今でいう知的財産の制度ではちょっとカバーできない知識になりますが、なんとか権利として認められる方法はないだろうか、というのが私の随分前からのテーマです〟と述べてから〝今の高齢社会でそういった知識を持っている方がいなくなっており、何とか守らなければならないとして、1992年に環境保護を目的に生物多様性条約が作られ、2010年には名古屋議定書が作られ、今年の8月20日に日本が批准しました。その名古屋議定書の中に、伝統的知識を保護しようとしておおまかな仕組み・制度を作ろうと書かれています。
例えばインドではアーユルベーダやヨガを保護しようと伝統的知識の法律を定めたりデータベースを作りそれを使う人には許可が要るという制度を作っています。
同様に中国も韓国も施行されています。日本では伝統医学或いは伝統的知識を保護しようという動きは殆どないが、いま後藤先生が熱心にお考えになっておられるので私も参加させて頂いています。日本の伝統医学には非常に優秀なものがあるというのは事実で、それを如何に保護していくか。やはりデータベースを作っていくことが必要ではないか〟等、提示した。

後藤:
来年の5月にWHOが正式に決めようとしているのが、国際疾病分類のICDの中に伝統医学を入れることです。JLOM日本東洋医学サミットという組織が関わっており、全日本鍼灸学会、東洋医学会、日本鍼灸師会、東洋療法学校協会も入っています。
日本の鍼灸マッサージ界の中でどの様に使われているかを調査しなければいけない新しい段階に来ています。今日は多岐にわたる話題であり質問は用紙で提出して頂きたい。

「言い残したことがあれば?」として

阿部:
世の中というのは、要望を出していくことは非常に大事です。
それを人に繋いで伝えていく。どういう風に実現するか、どういう風な努力をしたかが大事です。1つこれから先のことで、自分たちは何が出来るのかをキッチリ把握し資質の向上について、国民にどういうアピールをして実行すれば良いかを是非やってみることです。
そうしないと世の中動きません。

田村:
受領委任という制度がどういうものであるのか。利便性が高まるのはあくまでも国民で、そこの意識をしっかりと勉強頂くことと責任がより大きくなるということをご理解頂きたい。

竹下:
この時期にこそ無免許と有資格者の差別化が本当に出来ないと我々が誇りを持ち続けて国民のための担い手として今後の制度維持が出来ないという危機感を持っています。

阿部:
私は全てを取り締まることは出来ないと思いますが、名称を用いて業をすることはダメということは出来ると思います。行為自体を取り締まるというのは不可能に近いと思います。

後藤:
データベースを作っていくにはどんな風に手をつけていったら良いでしょうか?

森岡:
やはり臨床をされている方が一番よくご存知のはずで、その方がどんどん発言して、書きとめていく、知的財産というのは文章化が凄く重要ですのでそれを実務の方がやって頂くのが一番重要です。言い残したこととして、如何にモチベーションを上げるかが政策的には非常に重要なことだろうと思います。
やはり「伝統医学振興基本法」というような皆さんが目標を持てる、集中出来る目印を先ずはじめに志向されたほうが纏まりやすいと思っています。

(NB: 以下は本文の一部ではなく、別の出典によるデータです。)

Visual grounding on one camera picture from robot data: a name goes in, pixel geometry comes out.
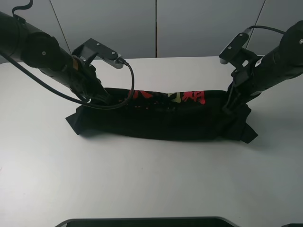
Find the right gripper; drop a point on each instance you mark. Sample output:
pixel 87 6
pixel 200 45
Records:
pixel 242 85

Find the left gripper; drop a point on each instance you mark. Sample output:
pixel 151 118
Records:
pixel 83 82

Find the black printed t-shirt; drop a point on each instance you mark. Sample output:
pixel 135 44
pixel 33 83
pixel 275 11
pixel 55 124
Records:
pixel 180 116

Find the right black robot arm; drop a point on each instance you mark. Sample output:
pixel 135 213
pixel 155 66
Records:
pixel 254 74

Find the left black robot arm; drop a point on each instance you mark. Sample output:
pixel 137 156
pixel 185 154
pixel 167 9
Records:
pixel 37 49

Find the dark tablet edge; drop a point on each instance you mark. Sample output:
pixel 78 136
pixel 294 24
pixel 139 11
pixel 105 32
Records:
pixel 148 222

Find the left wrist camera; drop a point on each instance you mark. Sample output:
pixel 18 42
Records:
pixel 91 49

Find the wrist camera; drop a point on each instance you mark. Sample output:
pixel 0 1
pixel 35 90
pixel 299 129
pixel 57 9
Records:
pixel 233 53
pixel 91 49

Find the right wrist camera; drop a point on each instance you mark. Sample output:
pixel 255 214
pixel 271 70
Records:
pixel 233 53

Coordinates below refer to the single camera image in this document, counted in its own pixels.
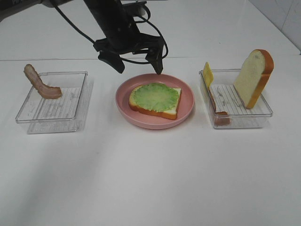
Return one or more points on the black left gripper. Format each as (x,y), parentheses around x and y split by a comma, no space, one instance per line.
(121,38)

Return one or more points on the green lettuce leaf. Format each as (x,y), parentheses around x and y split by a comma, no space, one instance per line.
(156,97)

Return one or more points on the white bread slice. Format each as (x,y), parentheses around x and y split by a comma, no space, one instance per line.
(253,77)
(172,115)

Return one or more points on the bacon strip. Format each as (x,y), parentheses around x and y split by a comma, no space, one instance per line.
(47,92)
(220,118)

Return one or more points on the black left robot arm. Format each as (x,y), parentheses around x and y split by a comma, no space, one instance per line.
(117,21)

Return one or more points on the pink round plate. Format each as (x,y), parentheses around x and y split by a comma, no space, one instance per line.
(186,103)

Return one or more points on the yellow cheese slice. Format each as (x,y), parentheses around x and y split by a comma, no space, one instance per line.
(208,75)

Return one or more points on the clear plastic right container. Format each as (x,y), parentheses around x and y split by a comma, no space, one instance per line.
(227,99)

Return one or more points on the clear plastic container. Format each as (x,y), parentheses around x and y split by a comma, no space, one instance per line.
(227,99)
(65,114)

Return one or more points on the clear plastic left container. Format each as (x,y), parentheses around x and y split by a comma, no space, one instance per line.
(65,114)

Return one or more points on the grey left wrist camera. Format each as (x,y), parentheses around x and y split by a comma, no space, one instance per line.
(137,8)

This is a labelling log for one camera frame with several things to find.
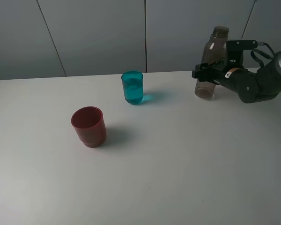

最後に後藤座長から〝なぞるだけではなく、このことは日本の世界貢献に繋がるのではないかと思っています。所謂高齢化少子化は全世界、先進国で拡がっています。日本ではこういうものを活用して乗り切ろうとしていることを示していくためにも「伝統医学振興基本法」を団体として取り上げて1つの目標にしていかなければいけないと思っています〟と纏め、終了した。